Q&A With Groove Network's Ray Ozzie "InformationWeek: What was the main problem Groove set out to solve?
Ozzie: It's version 3 of the product, and all that that implies. Anybody who has bought PC software over the years knows that version one brings the new concept out; version 2, you're getting the early refinements in; but version 3 is really the first sign of maturity of the product.
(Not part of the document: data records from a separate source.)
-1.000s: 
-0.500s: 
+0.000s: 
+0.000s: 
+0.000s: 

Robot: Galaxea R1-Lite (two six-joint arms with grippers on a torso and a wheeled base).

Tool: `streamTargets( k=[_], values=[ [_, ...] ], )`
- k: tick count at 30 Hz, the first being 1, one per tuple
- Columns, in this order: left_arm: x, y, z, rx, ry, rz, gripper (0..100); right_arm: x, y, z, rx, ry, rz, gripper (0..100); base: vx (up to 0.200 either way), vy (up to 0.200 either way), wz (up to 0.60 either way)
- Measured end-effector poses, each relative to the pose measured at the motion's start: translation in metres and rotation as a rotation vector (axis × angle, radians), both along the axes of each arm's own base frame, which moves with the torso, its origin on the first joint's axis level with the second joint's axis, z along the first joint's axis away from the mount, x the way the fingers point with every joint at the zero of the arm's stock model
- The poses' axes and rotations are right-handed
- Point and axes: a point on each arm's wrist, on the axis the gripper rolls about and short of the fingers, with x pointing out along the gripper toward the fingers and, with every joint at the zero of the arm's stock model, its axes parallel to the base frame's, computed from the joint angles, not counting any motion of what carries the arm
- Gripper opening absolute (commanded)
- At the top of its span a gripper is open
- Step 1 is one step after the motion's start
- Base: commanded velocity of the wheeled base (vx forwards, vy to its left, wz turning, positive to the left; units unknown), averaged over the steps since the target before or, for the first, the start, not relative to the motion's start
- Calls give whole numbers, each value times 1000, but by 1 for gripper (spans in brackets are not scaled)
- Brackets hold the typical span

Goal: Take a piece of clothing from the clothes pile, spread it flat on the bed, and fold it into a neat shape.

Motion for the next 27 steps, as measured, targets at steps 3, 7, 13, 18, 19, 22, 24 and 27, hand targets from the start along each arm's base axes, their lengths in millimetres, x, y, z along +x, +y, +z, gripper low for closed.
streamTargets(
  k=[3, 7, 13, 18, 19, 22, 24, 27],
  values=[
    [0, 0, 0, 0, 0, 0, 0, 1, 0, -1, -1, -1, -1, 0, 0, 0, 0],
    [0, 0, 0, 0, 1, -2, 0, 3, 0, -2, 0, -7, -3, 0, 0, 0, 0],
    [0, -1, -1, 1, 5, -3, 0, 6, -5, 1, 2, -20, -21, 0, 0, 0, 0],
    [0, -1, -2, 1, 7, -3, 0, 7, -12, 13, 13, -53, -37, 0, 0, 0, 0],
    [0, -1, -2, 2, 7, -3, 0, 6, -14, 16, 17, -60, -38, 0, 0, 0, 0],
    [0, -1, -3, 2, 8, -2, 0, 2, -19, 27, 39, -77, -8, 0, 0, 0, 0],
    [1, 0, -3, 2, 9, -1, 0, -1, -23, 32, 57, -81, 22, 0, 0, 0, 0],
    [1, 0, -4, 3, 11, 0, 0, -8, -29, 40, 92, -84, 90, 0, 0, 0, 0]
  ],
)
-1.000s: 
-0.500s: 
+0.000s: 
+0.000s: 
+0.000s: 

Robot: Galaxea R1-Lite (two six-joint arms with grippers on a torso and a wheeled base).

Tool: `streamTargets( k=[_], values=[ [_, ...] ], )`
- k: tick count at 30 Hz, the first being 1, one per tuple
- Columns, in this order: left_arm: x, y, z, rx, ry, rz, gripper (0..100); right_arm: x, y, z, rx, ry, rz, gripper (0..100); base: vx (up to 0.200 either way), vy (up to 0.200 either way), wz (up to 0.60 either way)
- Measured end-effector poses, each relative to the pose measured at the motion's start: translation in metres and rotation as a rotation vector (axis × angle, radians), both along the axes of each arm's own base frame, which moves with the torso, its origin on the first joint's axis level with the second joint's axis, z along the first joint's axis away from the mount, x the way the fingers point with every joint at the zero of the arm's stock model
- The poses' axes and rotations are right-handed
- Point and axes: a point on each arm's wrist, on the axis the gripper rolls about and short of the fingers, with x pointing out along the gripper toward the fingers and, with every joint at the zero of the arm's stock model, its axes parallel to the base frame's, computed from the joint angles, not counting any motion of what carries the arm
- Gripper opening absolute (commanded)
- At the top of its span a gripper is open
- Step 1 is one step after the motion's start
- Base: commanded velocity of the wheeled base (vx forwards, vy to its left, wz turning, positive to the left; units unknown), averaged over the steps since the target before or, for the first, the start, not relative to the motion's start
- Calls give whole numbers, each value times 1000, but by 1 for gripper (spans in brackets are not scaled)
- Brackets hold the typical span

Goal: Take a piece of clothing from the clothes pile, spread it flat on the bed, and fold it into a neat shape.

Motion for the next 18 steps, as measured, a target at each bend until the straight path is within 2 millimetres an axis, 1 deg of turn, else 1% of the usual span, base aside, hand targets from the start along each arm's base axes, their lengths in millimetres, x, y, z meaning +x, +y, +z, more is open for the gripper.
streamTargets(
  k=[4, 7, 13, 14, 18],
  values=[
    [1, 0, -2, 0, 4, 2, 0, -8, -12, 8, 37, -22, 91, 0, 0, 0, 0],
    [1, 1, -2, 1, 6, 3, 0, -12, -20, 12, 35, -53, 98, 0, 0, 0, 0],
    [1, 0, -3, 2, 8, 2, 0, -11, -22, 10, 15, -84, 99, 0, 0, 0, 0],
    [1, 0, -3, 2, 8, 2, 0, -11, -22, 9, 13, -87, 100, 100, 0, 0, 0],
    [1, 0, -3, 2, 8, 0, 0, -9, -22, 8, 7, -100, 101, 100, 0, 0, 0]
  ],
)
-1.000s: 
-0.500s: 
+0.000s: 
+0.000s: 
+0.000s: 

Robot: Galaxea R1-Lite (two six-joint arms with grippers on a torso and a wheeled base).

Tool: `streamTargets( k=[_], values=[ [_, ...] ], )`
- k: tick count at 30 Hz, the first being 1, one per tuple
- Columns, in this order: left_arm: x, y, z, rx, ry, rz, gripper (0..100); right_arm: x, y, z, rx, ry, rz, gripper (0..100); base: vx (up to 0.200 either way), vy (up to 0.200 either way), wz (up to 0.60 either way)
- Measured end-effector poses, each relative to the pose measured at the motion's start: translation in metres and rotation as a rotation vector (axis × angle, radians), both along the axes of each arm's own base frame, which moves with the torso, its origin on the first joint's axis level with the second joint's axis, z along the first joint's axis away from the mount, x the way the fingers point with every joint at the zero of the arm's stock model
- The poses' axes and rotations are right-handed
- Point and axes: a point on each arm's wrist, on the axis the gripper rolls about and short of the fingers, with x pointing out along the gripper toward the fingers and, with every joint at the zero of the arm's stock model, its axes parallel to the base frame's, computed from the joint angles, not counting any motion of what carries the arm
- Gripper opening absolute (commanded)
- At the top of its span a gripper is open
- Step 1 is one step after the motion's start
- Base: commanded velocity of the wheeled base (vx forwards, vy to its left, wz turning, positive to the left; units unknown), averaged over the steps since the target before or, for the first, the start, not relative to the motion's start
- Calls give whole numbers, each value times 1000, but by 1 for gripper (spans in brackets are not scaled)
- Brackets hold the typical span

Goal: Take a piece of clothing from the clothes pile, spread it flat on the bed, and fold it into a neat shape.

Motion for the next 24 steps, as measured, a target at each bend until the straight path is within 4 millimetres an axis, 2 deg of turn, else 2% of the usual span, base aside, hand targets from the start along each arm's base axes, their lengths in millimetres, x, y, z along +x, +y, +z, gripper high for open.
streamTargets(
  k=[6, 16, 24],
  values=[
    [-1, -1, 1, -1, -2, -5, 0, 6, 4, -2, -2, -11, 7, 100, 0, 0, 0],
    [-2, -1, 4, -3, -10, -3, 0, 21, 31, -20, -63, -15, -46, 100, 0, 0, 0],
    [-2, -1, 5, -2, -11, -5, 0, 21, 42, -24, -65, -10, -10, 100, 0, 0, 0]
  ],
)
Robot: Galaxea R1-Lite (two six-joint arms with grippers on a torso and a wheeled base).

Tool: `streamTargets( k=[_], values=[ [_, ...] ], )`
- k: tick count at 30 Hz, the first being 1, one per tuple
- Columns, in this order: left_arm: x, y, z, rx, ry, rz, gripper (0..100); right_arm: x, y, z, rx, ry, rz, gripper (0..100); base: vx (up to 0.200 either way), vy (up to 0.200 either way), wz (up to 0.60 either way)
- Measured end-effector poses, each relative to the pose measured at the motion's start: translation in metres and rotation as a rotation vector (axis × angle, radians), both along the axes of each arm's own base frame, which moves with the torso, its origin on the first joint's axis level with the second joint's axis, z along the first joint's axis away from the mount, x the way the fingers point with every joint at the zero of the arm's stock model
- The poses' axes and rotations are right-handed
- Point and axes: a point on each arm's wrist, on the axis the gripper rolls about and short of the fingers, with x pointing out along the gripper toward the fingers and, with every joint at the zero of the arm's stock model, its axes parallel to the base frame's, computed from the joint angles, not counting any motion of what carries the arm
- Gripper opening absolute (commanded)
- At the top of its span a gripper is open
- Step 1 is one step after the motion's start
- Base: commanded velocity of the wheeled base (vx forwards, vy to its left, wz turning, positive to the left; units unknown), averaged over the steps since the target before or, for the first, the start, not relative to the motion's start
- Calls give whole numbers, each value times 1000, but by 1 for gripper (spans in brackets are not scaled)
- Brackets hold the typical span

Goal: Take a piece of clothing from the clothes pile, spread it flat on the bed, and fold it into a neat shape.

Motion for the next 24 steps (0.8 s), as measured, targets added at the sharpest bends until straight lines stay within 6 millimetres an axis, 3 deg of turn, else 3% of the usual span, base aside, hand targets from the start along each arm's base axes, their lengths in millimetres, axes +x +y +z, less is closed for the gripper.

Let's start with that. In terms of performance, in terms of general usability and completeness, it's there. It's kind of boring, but that's very important. From a user perspective, what we were really trying to accomplish, beyond usability, was to really nail the concept of viral adoption [user to user]. Which means you bring the collaborative functions as much as you can into the place where the user really lives. In version 2, we addressed that by integrating it with E-mail--Outlook and Notes. With version 3, we're integrating it right into the file system.
This concept of file-sharing workspaces is a really, really big deal. It's intended to take the thing that most Windows users do and know and understand--which is saving files in the file system, generally with Microsoft Office--and put the ability to interact with other people directly right there.
Another thing that we're really trying to do is bring fast customization to the user in a much more dramatic way. Once you start integrating collaborative functions into what you're doing, it's important to make the shared space that you're working in very relevant to the kind of task that you're doing. So if you're working with others to address customer-support problems, you want the shared space that you're working in to feel like a customer-support issue-tracking system. If you're using it to deal with supply-chain exceptions, you want it to feel like that kind of system. So we put a forms-development environment in that's very sophisticated, yet [it's] very easy to build applications in. That's a big deal."